● **What is required**:
Please repeat exactly the lines below from the line with "Every answer here" to the line with "Give the segmentation of every instance of the red", including both, and leave out every picture.

● **Records**:
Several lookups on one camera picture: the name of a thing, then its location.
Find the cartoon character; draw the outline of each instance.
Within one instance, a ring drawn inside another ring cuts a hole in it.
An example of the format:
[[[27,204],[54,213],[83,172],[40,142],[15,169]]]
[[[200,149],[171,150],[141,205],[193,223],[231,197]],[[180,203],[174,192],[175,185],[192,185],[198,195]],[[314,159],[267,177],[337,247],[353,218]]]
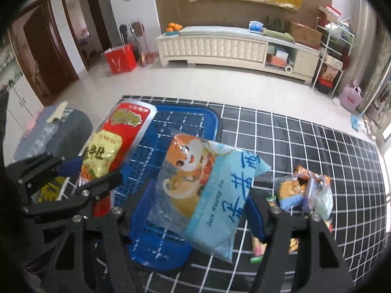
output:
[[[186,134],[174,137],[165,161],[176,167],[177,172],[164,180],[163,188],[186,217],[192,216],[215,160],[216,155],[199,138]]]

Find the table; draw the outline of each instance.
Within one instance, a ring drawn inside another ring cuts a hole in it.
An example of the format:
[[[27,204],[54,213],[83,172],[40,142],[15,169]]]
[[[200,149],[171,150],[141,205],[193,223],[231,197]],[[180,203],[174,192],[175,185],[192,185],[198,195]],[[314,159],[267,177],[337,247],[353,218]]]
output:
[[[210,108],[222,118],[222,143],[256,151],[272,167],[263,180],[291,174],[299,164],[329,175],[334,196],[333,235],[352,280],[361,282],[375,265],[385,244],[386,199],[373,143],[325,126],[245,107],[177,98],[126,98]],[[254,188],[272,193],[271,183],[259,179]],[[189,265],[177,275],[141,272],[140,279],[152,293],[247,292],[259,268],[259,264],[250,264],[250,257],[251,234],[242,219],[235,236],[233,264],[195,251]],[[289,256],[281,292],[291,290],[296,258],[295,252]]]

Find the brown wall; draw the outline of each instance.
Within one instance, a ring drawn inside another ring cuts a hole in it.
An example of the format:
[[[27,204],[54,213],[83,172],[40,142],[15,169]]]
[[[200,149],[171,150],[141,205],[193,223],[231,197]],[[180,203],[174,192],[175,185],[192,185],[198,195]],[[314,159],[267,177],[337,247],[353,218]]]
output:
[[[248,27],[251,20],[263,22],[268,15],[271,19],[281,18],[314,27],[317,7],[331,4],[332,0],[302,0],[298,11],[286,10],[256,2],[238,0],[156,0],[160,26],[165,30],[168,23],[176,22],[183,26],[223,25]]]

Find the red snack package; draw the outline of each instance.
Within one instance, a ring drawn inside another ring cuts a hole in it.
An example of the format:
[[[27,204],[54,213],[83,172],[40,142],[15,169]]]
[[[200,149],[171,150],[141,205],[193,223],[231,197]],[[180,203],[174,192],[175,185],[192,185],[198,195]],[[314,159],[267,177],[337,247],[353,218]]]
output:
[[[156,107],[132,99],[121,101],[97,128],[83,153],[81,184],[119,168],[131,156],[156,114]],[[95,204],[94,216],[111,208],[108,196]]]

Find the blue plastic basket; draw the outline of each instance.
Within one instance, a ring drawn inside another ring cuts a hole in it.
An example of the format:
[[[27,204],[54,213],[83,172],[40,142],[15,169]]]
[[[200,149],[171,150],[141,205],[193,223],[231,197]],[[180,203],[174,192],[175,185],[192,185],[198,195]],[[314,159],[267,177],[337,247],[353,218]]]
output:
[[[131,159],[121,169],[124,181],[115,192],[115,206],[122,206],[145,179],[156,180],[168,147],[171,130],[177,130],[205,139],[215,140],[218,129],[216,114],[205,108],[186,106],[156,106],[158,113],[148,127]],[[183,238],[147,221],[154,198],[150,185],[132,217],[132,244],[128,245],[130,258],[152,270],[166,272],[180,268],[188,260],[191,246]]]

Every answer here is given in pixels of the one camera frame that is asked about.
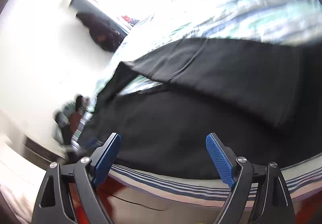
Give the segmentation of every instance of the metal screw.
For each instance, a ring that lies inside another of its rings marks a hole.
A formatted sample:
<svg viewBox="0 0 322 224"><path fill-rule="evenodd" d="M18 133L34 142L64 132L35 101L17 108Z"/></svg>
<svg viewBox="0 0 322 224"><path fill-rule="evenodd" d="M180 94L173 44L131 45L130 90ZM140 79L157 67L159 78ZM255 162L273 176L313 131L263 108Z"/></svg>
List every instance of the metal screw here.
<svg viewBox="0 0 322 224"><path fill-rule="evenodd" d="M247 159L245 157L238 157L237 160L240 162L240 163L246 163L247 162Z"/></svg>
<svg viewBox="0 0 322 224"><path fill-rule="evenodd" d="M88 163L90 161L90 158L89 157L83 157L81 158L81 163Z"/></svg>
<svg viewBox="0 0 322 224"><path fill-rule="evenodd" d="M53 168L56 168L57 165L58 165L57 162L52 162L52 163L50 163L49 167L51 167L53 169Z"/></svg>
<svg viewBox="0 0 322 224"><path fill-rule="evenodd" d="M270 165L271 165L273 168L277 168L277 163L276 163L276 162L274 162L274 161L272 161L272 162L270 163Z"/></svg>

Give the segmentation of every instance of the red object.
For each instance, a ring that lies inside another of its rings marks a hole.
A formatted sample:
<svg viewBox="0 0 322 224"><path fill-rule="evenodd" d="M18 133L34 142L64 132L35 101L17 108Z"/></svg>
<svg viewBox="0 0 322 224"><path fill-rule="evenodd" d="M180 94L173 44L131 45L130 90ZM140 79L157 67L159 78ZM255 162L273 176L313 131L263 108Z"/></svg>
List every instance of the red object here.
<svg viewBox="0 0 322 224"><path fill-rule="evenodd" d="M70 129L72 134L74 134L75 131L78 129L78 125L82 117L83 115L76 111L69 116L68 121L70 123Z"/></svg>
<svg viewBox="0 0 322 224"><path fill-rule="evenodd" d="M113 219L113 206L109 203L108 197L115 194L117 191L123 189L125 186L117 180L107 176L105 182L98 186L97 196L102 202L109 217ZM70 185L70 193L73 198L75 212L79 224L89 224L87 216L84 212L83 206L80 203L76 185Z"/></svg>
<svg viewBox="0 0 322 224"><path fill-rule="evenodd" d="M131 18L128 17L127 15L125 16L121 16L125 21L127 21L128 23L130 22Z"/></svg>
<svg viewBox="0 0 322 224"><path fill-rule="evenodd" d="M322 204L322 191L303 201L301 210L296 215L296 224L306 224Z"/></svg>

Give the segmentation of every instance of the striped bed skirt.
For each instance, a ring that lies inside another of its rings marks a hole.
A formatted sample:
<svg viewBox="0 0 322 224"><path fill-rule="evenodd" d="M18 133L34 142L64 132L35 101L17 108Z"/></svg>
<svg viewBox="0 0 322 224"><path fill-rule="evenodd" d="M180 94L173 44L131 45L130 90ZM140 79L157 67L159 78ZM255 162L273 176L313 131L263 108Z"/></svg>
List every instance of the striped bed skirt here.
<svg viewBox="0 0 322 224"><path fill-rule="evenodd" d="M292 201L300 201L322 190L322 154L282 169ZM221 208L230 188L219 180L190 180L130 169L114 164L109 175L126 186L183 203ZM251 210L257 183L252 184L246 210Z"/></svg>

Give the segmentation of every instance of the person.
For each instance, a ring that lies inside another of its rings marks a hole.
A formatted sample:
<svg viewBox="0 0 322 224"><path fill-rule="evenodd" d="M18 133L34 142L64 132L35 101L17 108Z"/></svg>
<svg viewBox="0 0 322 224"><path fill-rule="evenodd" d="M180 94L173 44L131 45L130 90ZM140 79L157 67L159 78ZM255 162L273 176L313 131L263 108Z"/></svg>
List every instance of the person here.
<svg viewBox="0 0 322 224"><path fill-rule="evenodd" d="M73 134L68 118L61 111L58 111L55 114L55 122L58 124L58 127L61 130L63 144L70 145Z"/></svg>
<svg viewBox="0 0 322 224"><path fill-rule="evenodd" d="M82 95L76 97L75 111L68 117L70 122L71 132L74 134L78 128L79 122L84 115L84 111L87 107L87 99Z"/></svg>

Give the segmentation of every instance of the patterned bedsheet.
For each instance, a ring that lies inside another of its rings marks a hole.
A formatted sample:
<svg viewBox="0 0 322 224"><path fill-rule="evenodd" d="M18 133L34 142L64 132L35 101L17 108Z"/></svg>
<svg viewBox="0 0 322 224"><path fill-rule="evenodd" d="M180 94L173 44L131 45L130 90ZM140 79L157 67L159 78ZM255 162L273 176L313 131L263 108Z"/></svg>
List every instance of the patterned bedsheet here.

● **Answer to this exercise**:
Every answer here is given in pixels of the one camera frame that is asked about.
Give the segmentation of every instance of the metal screw.
For each instance, a ring that lies inside another of its rings marks a hole.
A formatted sample:
<svg viewBox="0 0 322 224"><path fill-rule="evenodd" d="M18 133L34 142L64 132L35 101L17 108Z"/></svg>
<svg viewBox="0 0 322 224"><path fill-rule="evenodd" d="M180 94L173 44L131 45L130 90ZM140 79L157 67L159 78ZM255 162L273 176L313 131L263 108Z"/></svg>
List every instance of the metal screw here.
<svg viewBox="0 0 322 224"><path fill-rule="evenodd" d="M247 159L245 157L238 157L237 160L240 162L240 163L246 163L247 162Z"/></svg>
<svg viewBox="0 0 322 224"><path fill-rule="evenodd" d="M88 163L90 161L90 158L89 157L83 157L81 158L81 163Z"/></svg>
<svg viewBox="0 0 322 224"><path fill-rule="evenodd" d="M53 168L56 168L57 165L58 165L57 162L52 162L52 163L50 163L49 167L51 167L53 169Z"/></svg>
<svg viewBox="0 0 322 224"><path fill-rule="evenodd" d="M270 165L271 165L273 168L277 168L277 163L276 163L276 162L274 162L274 161L272 161L272 162L270 163Z"/></svg>

Give the segmentation of every instance of the red object.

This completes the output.